La tierra campechana se ha convertido en un polvorín. En los primeros cinco meses de 2026, la entidad ha registrado un alarmante incremento en el número de incendios forestales, casi triplicando las cifras del mismo periodo del año anterior. Con un total de 107 siniestros documentados, la superficie afectada asciende a la escalofriante cifra de 27,705 hectáreas, según datos preliminares de la Comisión Nacional Forestal (Conafor).

Esta explosión de fuego ha posicionado a Campeche en el sexto lugar a nivel nacional en cuanto a la incidencia de incendios forestales. Un dato que no solo enciende las alarmas de los ecologistas, sino que también pone en tela de juicio la efectividad de las políticas de prevención y combate al fuego implementadas por las autoridades.

El panorama es desolador. Las llamas han consumido vastas extensiones de selva y bosques, hábitat de innumerables especies y pulmones vitales para el ecosistema regional.

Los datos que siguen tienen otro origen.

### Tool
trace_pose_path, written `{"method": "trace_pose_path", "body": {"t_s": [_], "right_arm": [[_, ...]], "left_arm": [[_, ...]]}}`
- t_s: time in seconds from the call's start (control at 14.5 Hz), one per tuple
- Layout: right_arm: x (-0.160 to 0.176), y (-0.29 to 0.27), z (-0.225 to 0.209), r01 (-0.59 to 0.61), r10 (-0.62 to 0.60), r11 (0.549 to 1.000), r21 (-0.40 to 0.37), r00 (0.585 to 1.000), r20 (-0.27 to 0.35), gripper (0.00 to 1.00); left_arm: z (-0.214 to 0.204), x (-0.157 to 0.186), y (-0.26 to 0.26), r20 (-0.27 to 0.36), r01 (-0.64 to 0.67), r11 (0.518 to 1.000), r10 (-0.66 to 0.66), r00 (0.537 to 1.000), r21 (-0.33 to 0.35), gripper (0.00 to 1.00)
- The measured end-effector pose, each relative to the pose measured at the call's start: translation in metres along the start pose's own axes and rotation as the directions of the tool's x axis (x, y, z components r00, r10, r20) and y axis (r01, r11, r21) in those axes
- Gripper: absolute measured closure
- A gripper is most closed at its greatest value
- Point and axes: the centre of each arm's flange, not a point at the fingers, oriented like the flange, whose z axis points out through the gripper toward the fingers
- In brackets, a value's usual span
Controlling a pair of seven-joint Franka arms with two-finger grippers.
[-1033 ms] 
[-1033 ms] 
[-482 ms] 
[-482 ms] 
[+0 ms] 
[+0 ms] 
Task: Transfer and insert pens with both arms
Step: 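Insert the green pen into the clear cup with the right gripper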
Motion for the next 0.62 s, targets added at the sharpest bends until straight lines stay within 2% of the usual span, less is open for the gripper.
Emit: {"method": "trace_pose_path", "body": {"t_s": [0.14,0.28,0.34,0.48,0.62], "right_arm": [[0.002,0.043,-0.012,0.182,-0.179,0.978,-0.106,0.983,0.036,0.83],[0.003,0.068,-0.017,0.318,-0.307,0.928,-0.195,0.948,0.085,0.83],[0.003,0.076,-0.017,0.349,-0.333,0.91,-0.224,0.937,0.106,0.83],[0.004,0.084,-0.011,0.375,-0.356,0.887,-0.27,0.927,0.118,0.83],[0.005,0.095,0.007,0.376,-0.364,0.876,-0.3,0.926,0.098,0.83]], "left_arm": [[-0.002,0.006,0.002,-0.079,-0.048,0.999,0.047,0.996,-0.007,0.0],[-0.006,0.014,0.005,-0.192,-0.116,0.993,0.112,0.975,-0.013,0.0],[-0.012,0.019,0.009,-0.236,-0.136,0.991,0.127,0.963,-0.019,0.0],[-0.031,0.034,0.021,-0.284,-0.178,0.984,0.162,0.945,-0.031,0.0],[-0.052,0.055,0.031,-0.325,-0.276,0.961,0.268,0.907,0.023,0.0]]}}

La pérdida de biodiversidad es incalculable, y la recuperación de estos ecosistemas devastados podría llevar décadas, si es que llegan a recuperarse por completo.

Las causas de este incremento son multifactoriales, pero la mano del hombre, ya sea por negligencia o intencionalidad, se perfila como el principal detonante. Las altas temperaturas, la sequía prolongada y la falta de conciencia ecológica en ciertos sectores de la población crean el caldo de cultivo perfecto para que los incendios se propaguen con una velocidad aterradora.

Es imperativo que las autoridades refuercen las campañas de concientización y educación ambiental. La protección de nuestros bosques no es solo una tarea de los cuerpos de bomberos y brigadistas, sino una responsabilidad compartida por todos los ciudadanos. Cada acción cuenta, desde evitar fogatas irresponsables hasta denunciar actividades sospechosas que puedan derivar en un desastre ecológico.

La situación en Campeche es un reflejo de un problema mayor que aqueja a todo el país. La deforestación, el cambio climático y la falta de una gestión forestal integral están llevando a nuestros ecosistemas al límite. Es hora de tomar medidas drásticas y efectivas antes de que sea demasiado tarde.

Los brigadistas y cuerpos de emergencia han trabajado incansablemente para sofocar las llamas, arriesgando sus vidas en el intento. Sin embargo, la magnitud del problema rebasa en ocasiones sus capacidades. Se requiere una inversión mayor en equipamiento, capacitación y personal para hacer frente a esta creciente amenaza.

La respuesta gubernamental ha sido, hasta ahora, insuficiente. Si bien se han emitido comunicados y se han desplegado algunos recursos, la magnitud de la catástrofe exige una acción más contundente y coordinada. La protección del medio ambiente debe ser una prioridad absoluta, no un tema secundario en la agenda política.

La comunidad científica ha advertido en repetidas ocasiones sobre las consecuencias devastadoras del cambio climático y la deforestación. Ignorar estas advertencias sería un acto de irresponsabilidad mayúscula con las futuras generaciones. El futuro de Campeche, y de México, depende de las acciones que tomemos hoy.

Es fundamental que se investiguen a fondo las causas de cada incendio y se sancione ejemplarmente a los responsables. La impunidad solo fomenta la repetición de estos actos destructivos. La justicia ambiental debe prevalecer.

La sociedad civil organizada y los grupos ecologistas han alzado la voz, exigiendo medidas más enérgicas. Su labor de vigilancia y denuncia es crucial para mantener la presión sobre las autoridades y asegurar que se tomen las acciones necesarias.

El gobierno del estado, en coordinación con el gobierno federal, debe implementar un plan de contingencia robusto que incluya la prevención, el combate y la restauración de las áreas afectadas. La inversión en tecnología de monitoreo y alerta temprana es vital para anticiparse a los desastres.

La recuperación de las 27,705 hectáreas devastadas será un desafío monumental. Se necesitarán programas de reforestación a gran escala, con especies nativas y un seguimiento cuidadoso para asegurar su supervivencia. La restauración ecológica debe ser una política de estado.

En definitiva, la triplicación de los incendios forestales en Campeche es una llamada de atención que no podemos ignorar. Es un grito de auxilio de la naturaleza que exige una respuesta inmediata y decidida por parte de todos.